Dataset excerpts.
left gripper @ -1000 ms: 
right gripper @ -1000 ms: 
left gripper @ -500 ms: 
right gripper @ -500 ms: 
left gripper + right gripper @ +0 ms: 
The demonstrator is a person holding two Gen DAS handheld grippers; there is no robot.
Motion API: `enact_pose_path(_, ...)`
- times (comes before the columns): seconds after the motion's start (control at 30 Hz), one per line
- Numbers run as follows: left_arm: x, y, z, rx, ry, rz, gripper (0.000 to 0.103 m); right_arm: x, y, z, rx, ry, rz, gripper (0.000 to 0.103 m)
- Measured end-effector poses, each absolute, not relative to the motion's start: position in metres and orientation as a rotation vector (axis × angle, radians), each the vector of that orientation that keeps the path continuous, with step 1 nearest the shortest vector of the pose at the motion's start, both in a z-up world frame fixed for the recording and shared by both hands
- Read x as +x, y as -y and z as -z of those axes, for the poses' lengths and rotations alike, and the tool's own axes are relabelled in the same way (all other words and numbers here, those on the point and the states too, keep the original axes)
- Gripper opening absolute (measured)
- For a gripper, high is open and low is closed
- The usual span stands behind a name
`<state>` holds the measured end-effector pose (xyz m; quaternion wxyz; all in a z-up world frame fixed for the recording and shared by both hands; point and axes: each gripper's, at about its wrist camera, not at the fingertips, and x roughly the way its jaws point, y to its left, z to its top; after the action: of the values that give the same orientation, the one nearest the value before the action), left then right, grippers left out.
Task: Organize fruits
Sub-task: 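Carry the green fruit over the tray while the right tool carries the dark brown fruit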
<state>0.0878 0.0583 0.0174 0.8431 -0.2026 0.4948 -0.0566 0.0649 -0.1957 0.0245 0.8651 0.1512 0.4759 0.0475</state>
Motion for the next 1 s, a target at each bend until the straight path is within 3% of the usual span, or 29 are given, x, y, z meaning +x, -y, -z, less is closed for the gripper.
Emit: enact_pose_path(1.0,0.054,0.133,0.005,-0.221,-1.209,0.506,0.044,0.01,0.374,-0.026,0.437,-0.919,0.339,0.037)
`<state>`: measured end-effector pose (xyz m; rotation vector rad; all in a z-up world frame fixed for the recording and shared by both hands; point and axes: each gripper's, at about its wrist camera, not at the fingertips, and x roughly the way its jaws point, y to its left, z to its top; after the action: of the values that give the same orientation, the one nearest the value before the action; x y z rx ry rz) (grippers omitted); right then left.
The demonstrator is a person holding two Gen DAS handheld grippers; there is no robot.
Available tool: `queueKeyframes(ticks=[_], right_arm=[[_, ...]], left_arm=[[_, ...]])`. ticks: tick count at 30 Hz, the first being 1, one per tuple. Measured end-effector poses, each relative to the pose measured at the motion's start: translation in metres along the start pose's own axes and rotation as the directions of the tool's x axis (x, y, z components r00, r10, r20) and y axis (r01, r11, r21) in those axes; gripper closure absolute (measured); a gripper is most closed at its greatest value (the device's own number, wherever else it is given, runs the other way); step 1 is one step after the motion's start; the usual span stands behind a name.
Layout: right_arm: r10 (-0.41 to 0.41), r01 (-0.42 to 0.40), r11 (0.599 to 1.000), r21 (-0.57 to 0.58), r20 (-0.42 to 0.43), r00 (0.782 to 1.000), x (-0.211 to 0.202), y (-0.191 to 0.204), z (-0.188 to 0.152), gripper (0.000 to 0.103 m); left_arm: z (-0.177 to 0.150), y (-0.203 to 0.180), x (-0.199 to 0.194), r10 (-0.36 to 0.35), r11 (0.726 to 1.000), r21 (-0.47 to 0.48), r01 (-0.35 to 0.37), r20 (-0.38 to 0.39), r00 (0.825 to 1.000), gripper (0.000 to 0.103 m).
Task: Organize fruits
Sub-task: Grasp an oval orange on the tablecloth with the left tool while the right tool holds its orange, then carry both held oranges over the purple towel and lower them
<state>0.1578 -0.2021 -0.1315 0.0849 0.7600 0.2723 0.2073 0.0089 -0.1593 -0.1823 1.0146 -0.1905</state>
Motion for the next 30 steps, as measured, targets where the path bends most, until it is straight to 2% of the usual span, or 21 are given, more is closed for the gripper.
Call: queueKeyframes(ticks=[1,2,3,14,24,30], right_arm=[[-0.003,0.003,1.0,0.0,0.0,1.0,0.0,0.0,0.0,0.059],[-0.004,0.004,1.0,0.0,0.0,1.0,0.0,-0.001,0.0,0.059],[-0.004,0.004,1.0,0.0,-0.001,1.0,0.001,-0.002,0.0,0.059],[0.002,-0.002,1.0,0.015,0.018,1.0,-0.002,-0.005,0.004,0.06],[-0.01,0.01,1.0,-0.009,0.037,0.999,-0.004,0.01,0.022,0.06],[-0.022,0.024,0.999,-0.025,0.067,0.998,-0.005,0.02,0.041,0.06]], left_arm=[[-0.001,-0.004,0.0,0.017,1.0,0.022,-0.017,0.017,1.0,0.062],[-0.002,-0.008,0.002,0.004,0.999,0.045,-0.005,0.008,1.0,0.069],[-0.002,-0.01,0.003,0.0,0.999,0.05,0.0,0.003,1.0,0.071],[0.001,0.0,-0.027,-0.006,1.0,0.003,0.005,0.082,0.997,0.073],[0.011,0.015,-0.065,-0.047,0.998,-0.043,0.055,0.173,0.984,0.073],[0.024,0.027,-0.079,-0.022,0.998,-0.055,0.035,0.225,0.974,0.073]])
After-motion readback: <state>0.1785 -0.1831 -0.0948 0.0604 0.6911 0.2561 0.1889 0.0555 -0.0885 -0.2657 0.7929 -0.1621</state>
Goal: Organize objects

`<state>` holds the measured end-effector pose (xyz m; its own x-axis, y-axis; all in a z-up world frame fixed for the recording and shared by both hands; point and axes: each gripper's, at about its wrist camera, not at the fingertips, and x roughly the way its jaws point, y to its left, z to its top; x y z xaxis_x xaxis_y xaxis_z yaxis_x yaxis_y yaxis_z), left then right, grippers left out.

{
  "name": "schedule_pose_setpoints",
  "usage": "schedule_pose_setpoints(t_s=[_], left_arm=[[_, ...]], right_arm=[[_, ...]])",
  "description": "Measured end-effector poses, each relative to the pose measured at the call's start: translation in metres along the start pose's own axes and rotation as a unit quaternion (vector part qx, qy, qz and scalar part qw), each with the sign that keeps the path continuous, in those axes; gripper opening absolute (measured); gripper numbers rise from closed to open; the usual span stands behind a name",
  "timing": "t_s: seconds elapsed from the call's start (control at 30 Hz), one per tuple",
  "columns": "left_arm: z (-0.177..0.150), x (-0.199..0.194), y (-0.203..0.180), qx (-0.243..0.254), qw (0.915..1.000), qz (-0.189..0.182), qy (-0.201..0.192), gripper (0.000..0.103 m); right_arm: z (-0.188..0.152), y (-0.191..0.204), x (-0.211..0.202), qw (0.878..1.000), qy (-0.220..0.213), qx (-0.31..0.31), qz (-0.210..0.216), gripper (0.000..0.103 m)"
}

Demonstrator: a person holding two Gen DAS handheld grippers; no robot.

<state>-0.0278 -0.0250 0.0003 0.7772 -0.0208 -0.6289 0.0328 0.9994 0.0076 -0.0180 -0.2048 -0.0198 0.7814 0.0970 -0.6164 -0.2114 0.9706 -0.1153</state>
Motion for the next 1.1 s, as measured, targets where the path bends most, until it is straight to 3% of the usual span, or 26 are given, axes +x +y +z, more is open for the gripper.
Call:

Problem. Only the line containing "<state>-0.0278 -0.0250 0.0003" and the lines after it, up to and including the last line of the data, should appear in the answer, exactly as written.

Exercise result.
<state>-0.0278 -0.0250 0.0003 0.7772 -0.0208 -0.6289 0.0328 0.9994 0.0076 -0.0180 -0.2048 -0.0198 0.7814 0.0970 -0.6164 -0.2114 0.9706 -0.1153</state>
Motion for the next 1.1 s, as measured, targets where the path bends most, until it is straight to 3% of the usual span, or 26 are given, axes +x +y +z, more is open for the gripper.
Call:

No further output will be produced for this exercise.